By Johny Cassidy, BBC News

“You have to work hard on being your true self, and believe in the brands you promote.”

Words of advice from 32-year-old disabled influencer Tess Daly from Sheffield, who uses her 200,000-plus followers on Instagram to promote her beauty tutorials and advertise beauty brands.

Electric wheelchair-user Tess, who has spinal muscular atrophy (SMA), has worked on social marketing campaigns for the likes of Boohoo and Pretty Little Thing, as well as various make-up brands.

She still cringes at the term “social influencer”, but says that she wishes there were more people like her when she was growing up.

“So many people with disabilities have told me that I’ve given them the confidence, not only to embrace their disability, but to also pursue their own love of make-up,” she says.

Tess is one of a growing number of disabled influencers who work with Martyn Sibley and his digital marketing agency Purple Goat, which he launched at the beginning of lockdown last year.

Martyn, who was also born with SMA, started the agency as part of his mission for a fully inclusive world.

“I believe by helping big businesses make more profit through including disabled consumers via disabled influencers, we’ll get true inclusion quicker,” he says. “With this model it’s a win-win for everyone.”

Purple Goat has worked with more than 75 influencers so far, but Martyn is keen to point out that they’re not a talent agency with people on their books.

“We work for the client and find the right influencer for each campaign,” he explains.

 

Taking the plunge

Around 14.1 million people in the UK have some sort of disability, and with those sorts of numbers comes serious spending power.
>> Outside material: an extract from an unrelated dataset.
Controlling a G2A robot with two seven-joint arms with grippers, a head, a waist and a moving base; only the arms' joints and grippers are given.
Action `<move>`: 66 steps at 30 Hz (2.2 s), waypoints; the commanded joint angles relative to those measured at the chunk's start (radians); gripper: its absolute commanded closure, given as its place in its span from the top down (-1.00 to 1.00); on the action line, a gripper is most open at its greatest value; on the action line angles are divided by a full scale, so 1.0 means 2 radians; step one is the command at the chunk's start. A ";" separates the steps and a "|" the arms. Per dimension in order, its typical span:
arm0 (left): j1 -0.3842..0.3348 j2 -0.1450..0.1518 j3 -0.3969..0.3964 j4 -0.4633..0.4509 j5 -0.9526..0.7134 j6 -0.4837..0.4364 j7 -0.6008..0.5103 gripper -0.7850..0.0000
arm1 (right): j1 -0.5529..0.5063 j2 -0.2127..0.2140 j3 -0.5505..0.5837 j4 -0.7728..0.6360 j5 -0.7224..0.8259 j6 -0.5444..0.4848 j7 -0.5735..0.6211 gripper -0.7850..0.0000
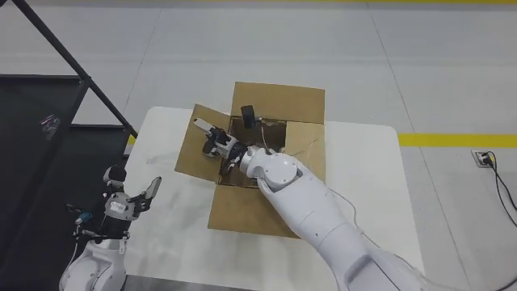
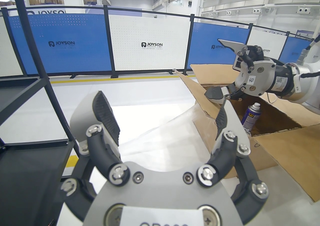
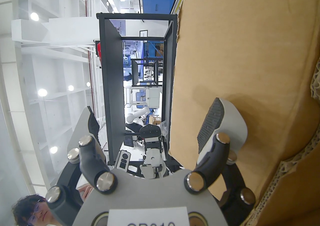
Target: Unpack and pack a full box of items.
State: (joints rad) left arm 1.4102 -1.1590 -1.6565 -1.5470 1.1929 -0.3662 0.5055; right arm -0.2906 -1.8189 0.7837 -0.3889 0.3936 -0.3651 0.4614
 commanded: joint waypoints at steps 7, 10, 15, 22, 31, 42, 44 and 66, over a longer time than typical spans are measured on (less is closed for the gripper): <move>-0.005 -0.001 0.005 0.002 0.002 -0.001 -0.004 1.00 | 0.007 -0.009 0.000 0.025 -0.016 0.000 0.007 1.00; -0.006 -0.001 0.006 0.001 0.003 -0.002 -0.004 1.00 | 0.010 -0.010 0.001 0.031 -0.021 0.000 0.012 1.00; -0.007 -0.002 0.006 -0.004 -0.003 0.001 -0.005 1.00 | 0.015 -0.011 0.005 0.039 -0.030 -0.002 0.022 1.00; 0.000 -0.001 0.004 -0.043 -0.008 -0.025 -0.002 1.00 | 0.026 0.005 0.039 0.039 -0.008 -0.063 0.061 1.00; 0.004 0.001 0.024 -0.128 -0.024 -0.087 -0.073 1.00 | 0.014 0.054 0.106 0.016 0.010 -0.168 0.094 1.00; -0.084 -0.006 0.149 -0.127 -0.029 -0.130 -0.208 1.00 | -0.084 0.132 0.233 -0.121 0.028 -0.230 0.105 1.00; -0.107 -0.009 0.175 -0.110 -0.041 -0.132 -0.228 1.00 | -0.115 0.145 0.259 -0.167 0.021 -0.223 0.099 1.00; -0.166 -0.022 0.239 -0.062 -0.080 -0.109 -0.279 1.00 | -0.241 0.178 0.353 -0.351 -0.074 -0.142 -0.014 1.00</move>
State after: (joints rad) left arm 1.0789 -1.2008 -1.1812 -1.6700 1.0454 -0.5911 -0.0576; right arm -0.7712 -1.4625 1.4900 -1.0886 0.2452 -0.6528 0.4360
According to disability charity Scope, the so-called “purple pound” is worth approximately £273bn every year.

But while disabled people make up around 22% of the UK population, this is not reflected when it comes to advertising. Up-to-date figures are hard to come by, but research from Lloyds Banking Group in 2016 showed that disabled people featured in just 0.06% of advertising.

This was the main driver behind Martyn launching Purple Goat. He thinks the world of marketing and advertising is now becoming a lot more socially aware, and is ready for disruption.
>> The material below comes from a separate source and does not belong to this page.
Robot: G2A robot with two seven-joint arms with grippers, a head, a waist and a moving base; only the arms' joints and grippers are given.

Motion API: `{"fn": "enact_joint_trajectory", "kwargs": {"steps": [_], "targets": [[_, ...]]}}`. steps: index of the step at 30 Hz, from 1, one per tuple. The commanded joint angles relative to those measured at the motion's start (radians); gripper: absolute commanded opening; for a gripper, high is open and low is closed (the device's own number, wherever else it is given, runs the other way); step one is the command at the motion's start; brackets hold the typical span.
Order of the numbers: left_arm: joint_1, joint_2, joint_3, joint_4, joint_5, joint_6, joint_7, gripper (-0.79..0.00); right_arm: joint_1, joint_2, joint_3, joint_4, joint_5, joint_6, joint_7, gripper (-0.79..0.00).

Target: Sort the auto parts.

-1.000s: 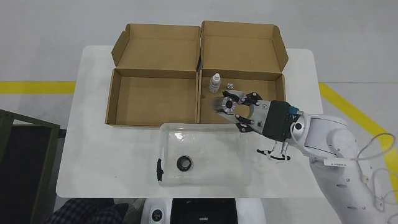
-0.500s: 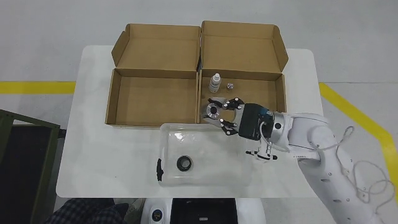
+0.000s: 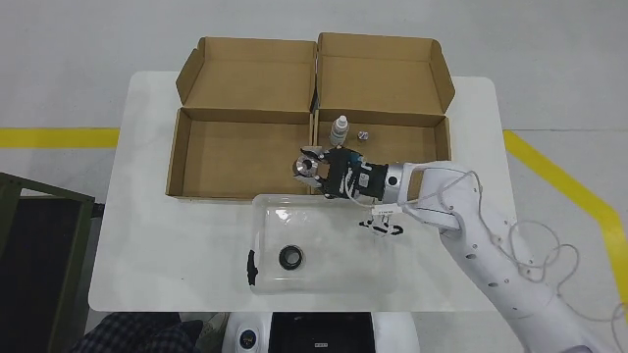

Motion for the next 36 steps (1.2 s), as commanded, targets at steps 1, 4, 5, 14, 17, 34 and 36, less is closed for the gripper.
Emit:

“I believe it’s partly the way public opinion has improved around diversity and inclusion,” he says. “Brands have been fearful of getting disability wrong, but they’re now fearful of being called out for doing nothing.”

Tess has certainly seen a pick-up in social media work. Up until last year, it was something she did as a sideline, but towards the end of 2020 she took the plunge to become a full-time influencer, and now works with an agent to manage her workload.

It wasn’t as easy as people may think, she says. “You can’t just wake up one day and decide you want to become a social influencer.”

Young woman with a prosthetic leg poses for a clothing line during a photoshoot

 

‘Demanding to be seen’

Last year London-based luxury shoe brand Kurt Geiger started working with Northern Irish amputee model and influencer Bernadette Hagans.

The company’s chief executive, Neil Clifford, thinks that the rise in disabled influencers is down to the public’s change of mood.

“The boom in social media has given a voice to those who have previously been under-represented in the public eye and they are, quite rightly, demanding to be seen and heard,” he says. “People expect businesses to utilize their influence to counter inequality and many brands are reacting to this need.”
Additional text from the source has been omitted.